Alito failed to mention that one of the amicus curiae (“friend of the court”) briefs that had been filed in the case was submitted by the ultra-conservative Manhattan Institute on September 6. As The Guardian has reported, the Manhattan Institute’s chair is the right-wing billionaire hedge fund manager Paul Singer, and its board of trustees includes Kathy Crow, who is married to Republican real-estate mogul Harlan Crow. Both Singer and Harlan Crow have been linked by ProPublicato bestowing lavish and arguably illegal gifts of luxury travel to both Alito and Justice Clarence Thomas.

In addition to the Manhattan Institute, amicus briefs have been filed by an array of influential far-right and libertarian organizations, business lobbies, and prominent activists, including FreedomWorks, the Pacific Research Institute, the Chamber of Commerce, the Cato Institute, and former Attorney General Ed Meese.

It is easy to understand why the right wants the Supreme Court to issue an expansive ruling. As economic inequality in the United States has worsened, wealth taxes have been floated as a remedy to fund social programs and a means to close the federal deficit.

In recent years, progressives such as Democratic Senators Elizabeth Warren of Massachusetts and Ron Wyden of Oregon have introduced legislation that would levy a tax on the net worth of the very rich, generating an estimated $3 trillion in revenue over 10 years. The Biden Administration has also proposed a “billionaire minimum tax” in its current budget proposal, requiring the wealthiest Americans to pay a tax of at least 25% on all of their annual income, including appreciated assets.

In its Supreme Court brief, Baker & Hostetler specifically reference these initiatives, describing them as “no idle threat” to the economy and the Constitution. The Justice Department counters in its brief that the MRT is not a wealth tax but simply a tax on deferred foreign income, which falls well within Congress’s taxing powers and the bounds of the 16th Amendment. The department’s brief also notes that the MRT, if fully implemented, is projected to generate approximately $340 billion in tax revenue.

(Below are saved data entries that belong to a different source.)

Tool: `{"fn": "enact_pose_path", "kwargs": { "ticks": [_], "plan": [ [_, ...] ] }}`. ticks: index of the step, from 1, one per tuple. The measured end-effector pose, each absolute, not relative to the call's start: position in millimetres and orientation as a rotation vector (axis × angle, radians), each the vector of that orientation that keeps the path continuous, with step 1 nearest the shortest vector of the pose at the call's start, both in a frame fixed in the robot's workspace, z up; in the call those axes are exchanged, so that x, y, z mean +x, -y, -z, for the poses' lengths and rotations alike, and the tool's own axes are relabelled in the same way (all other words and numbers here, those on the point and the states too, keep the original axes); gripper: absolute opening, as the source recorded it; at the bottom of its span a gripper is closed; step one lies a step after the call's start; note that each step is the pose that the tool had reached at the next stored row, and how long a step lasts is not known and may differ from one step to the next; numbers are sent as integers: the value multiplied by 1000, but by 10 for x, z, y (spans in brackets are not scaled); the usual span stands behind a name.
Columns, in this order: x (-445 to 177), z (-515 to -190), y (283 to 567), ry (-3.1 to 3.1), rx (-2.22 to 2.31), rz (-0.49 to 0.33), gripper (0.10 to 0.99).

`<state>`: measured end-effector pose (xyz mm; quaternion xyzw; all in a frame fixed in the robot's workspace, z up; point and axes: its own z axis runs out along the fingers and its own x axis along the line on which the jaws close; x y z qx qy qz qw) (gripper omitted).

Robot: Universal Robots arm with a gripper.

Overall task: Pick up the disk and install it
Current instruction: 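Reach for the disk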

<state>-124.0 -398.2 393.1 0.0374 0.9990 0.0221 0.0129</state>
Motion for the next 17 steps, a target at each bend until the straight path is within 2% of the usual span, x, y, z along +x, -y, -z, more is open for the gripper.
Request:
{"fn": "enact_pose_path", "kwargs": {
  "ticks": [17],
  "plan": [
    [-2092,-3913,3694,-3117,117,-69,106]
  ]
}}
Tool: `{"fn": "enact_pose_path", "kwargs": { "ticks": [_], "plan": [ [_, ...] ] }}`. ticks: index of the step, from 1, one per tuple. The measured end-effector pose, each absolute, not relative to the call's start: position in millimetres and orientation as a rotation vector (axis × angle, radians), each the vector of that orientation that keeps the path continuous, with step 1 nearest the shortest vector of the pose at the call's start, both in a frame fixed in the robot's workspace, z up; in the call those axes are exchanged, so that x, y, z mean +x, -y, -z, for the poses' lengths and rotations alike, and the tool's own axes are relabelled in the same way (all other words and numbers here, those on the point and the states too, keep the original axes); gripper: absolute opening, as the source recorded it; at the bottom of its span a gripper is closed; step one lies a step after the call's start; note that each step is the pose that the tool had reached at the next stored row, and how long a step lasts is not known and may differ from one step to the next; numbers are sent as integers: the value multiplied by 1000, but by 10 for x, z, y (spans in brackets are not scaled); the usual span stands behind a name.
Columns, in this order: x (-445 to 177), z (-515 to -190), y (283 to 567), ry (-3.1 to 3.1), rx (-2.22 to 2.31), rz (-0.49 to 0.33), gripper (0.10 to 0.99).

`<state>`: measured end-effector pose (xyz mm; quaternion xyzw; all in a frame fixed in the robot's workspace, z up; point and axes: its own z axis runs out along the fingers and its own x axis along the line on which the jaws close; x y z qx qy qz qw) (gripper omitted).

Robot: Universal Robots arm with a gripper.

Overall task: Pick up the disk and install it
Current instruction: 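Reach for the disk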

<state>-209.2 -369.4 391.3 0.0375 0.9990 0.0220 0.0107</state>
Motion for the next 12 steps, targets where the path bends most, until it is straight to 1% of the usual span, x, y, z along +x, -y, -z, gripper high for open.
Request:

In the meantime, commentators on both the left and right are sounding alarms about the possible impact of this case. An article by Matt Ford in The New Republic in June warned that the case will give “the justices an opportunity to torpedo a major Democratic policy proposal before it can be enacted.”

An analysis published by Jacobin, also in June, termed the case “another potentially lucrative gift for conservatives justices’ billionaire benefactors and the superrich.”

On the other side of the spectrum, an op-ed in The Hill, published in August, argued that a victory for the Justice Department would “either greenlight the constitutionality of an economically disastrous wealth tax, or destroy critical parts of the U.S. tax system.”

All but lost in the debate is that in 1999, when he flirted with a Reform Party presidential bid, Donald Trump proposed a one-time “net worth tax” of 14.25% on individuals and trusts worth $10 million or more.

But that was then. We will know which way the current judicial winds blow in the Moore case by the conclusion of the court’s term at the end of June 2024.